It was rather linear in nature.  The upper end of it having 
apparently lost some tissue was gapping more than the 
lower portion of it.

Mr. SPECTER. How about on the volar or front side of the 
wrist?

Dr. GREGORY. The volar surface or palmar surface had a 
wound disclosed transversely about a half centimeter in 
length and about 2 centimeters above the flexion crease 
to the wrist.

Mr. SPECTER. Then the wound on the dorsal or back side 
of the wrist was a little larger than the wound on the volar 
or palm side of the wrist?

Dr. GREGORY. Yes; it was.

Mr. SPECTER. And is that characteristic in terms of entry 
and exit wounds?

Dr. GREGORY. It is not at all characteristic of the entry 
wound of a pristine missile which tends to make a small 
wound of entrance and larger wound of exit.

Mr. SPECTER. Is it, however, characteristic of a missile 
which has had its velocity substantially decreased?

Dr. GREGORY. I don't think that the exchange in the 
velocity will alter the nature of the wound of entrance 
or exit excepting that if the velocity is low enough the 
missile may simply manage to emerge or may not emerge 
at all on the far side of the limb which has been struck.

Mr. DULLES. Would this be consistent with a tumbling 
bullet or a bullet that had already tumbled and therefore 
entered back side too?

Dr. GREGORY. The wound of entrance is characteristic 
in my view of an irregular missile in this case, an irregular 
missile which has tipped itself off as being irregular by 
the nature of itself.

Mr. DULLES. What do you mean by irregular?

Dr. GREGORY. I mean one that has been distorted.  It is 
in some way angular, it has edges or sharp edges or 
something of this sort.  It is not rounded or pointed in 
the fashion of an ordinary missile.  The irregularity of it 
also, I submit, tends to pick up organic material and carry 
it into the limb, and this is a very significant takeoff, in my 
opinion.

Mr. SPECTER. Have you now described all of the 
characteristics on the Governor's wrist which indicate 
either the point of entry or the point of exit?

Dr. GREGORY. There is one additional piece of 
information that is of pertinence but I don't know 
how effectively it can be applied to the nature of the 
missile. That is the fact that dorsal branch of the radial 
nerve, a sensory nerve in this immediate vicinity was
partially transected together with one tendon leading to 
the thumb, which was totally transected.

This could have been produced by a missile entering in 
the ordinary fashion, undisturbed, undistorted.  But 
again it is more in keeping with an irregular surface 
which would tend to catch and tear a structure rather 
than push it aside.

Mr. SPECTER. Would that then also indicate the wound 
of entrance where that striking took place?

Dr. GREGORY. I believe it is more in keeping with it, yes.

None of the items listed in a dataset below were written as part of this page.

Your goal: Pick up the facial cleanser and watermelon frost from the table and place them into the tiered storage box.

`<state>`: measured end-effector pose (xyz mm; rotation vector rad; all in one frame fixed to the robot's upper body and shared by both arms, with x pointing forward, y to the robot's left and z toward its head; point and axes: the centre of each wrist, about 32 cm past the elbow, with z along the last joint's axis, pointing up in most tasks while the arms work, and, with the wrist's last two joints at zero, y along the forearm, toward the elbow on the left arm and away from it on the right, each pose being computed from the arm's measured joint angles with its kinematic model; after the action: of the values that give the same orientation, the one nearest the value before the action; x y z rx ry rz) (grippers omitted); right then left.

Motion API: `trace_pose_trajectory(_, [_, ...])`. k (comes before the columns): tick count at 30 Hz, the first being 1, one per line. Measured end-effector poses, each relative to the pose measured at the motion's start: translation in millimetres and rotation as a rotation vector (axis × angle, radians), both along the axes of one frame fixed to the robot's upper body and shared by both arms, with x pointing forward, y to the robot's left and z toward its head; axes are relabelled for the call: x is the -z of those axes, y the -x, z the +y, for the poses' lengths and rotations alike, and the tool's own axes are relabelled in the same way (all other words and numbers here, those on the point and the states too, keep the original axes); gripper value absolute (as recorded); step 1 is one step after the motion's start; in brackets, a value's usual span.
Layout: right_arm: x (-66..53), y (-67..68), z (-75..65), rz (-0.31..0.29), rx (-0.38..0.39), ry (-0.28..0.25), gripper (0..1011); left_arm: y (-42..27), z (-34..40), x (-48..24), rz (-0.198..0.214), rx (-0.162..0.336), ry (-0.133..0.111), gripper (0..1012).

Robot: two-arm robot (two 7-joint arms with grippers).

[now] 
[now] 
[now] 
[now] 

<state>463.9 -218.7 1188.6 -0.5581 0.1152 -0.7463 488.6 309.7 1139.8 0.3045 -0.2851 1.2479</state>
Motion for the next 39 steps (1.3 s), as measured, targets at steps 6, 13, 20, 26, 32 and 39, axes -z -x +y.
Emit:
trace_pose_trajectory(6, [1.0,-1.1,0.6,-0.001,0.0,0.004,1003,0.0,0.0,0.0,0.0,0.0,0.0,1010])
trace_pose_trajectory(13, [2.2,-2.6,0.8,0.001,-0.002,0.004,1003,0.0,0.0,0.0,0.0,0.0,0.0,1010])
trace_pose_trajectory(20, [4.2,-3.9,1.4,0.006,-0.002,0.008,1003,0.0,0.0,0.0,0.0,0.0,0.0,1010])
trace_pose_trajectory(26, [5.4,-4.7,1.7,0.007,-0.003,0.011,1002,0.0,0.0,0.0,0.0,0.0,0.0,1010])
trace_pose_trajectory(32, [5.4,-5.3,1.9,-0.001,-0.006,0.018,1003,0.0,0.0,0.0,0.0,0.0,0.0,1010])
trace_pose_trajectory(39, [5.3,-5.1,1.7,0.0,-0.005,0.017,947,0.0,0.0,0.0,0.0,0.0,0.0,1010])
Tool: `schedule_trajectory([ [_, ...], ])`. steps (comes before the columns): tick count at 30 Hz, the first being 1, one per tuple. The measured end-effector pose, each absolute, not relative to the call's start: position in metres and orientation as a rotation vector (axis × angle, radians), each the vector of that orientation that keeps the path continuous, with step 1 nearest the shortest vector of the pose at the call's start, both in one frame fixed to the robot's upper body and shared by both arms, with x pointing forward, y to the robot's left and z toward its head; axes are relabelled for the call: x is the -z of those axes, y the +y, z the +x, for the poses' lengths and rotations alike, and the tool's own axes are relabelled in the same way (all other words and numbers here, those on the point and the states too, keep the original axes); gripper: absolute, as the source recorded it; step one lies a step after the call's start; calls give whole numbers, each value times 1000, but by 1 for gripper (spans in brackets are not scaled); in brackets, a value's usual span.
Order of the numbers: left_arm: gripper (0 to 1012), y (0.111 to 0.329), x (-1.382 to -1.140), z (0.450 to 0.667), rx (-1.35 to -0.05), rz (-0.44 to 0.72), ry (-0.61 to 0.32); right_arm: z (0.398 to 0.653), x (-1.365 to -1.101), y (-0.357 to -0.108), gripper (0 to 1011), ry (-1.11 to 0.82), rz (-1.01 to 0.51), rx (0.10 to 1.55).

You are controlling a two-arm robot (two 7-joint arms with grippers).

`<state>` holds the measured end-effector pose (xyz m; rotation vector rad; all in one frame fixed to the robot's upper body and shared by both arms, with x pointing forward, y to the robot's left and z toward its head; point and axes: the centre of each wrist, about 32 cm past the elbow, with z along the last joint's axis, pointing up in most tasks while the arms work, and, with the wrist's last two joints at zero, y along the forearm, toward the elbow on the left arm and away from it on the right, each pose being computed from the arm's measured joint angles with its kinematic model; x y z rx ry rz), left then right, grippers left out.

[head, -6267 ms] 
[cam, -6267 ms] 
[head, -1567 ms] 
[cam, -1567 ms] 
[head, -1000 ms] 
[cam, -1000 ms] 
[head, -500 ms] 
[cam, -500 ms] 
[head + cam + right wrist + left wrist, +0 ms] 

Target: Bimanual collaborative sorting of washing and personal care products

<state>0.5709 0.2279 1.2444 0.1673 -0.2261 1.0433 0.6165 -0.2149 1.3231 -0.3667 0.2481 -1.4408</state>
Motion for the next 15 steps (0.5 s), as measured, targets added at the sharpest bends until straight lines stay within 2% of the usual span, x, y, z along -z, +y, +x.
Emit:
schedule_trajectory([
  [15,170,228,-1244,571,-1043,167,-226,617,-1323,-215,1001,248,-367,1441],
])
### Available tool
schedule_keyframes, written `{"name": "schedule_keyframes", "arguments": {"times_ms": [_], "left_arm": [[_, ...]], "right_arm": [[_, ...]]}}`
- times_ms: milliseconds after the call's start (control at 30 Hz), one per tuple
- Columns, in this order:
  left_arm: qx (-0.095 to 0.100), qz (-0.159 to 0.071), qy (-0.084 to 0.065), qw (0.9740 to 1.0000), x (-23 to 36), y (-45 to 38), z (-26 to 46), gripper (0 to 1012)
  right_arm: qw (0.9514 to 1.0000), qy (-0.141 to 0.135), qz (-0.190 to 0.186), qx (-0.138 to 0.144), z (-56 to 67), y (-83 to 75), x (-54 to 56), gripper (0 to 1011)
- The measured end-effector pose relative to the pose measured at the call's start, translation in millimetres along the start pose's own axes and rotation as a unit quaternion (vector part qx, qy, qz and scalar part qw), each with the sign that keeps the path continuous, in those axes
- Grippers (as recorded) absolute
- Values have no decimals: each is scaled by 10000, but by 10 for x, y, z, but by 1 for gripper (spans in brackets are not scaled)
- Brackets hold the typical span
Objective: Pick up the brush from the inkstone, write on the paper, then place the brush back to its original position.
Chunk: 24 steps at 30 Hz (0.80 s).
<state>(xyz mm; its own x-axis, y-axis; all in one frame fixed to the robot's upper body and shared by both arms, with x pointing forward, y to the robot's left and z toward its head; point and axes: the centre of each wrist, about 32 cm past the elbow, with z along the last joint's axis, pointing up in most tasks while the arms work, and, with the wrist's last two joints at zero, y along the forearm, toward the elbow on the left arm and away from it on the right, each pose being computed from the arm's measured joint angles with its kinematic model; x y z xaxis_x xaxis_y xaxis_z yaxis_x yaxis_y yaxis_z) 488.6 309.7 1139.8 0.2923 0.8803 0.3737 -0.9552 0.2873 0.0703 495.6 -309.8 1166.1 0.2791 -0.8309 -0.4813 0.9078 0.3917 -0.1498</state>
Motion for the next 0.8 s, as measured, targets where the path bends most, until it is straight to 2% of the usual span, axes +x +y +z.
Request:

Mr. SPECTER. As to the thigh wound, what, if anything, did 
you observe as to a wound on the thigh, Dr. Gregory?

Dr. GREGORY. I was apprised that the Governor had a 
wound of the thigh, and I did examine it immediately the 
limb was available for it after Dr. Shaw had completed 
the surgery.

The wound was located on the inner aspect of the thigh, 
a little to the front surface about a third of the way up 
from the knee.  The wound appeared to me to be rounded, 
almost a puncture type of wound in dimension about 
equal to a pencil eraser, about 6 mm.

I suspected that there might be a missile buried here 
and so an X-ray was obtained of that limb, and----

Mr. SPECTER. Have you brought the X-ray with you?

Dr. GREGORY. Yes; I have.

Mr. SPECTER. On what date was that X-ray taken?

Dr. GREGORY.  This X-ray is marked as having been 
taken on November 22, 1963.  It indicates that it was 
made of the left thigh, and it belongs to John Connally, 
John G. Connally.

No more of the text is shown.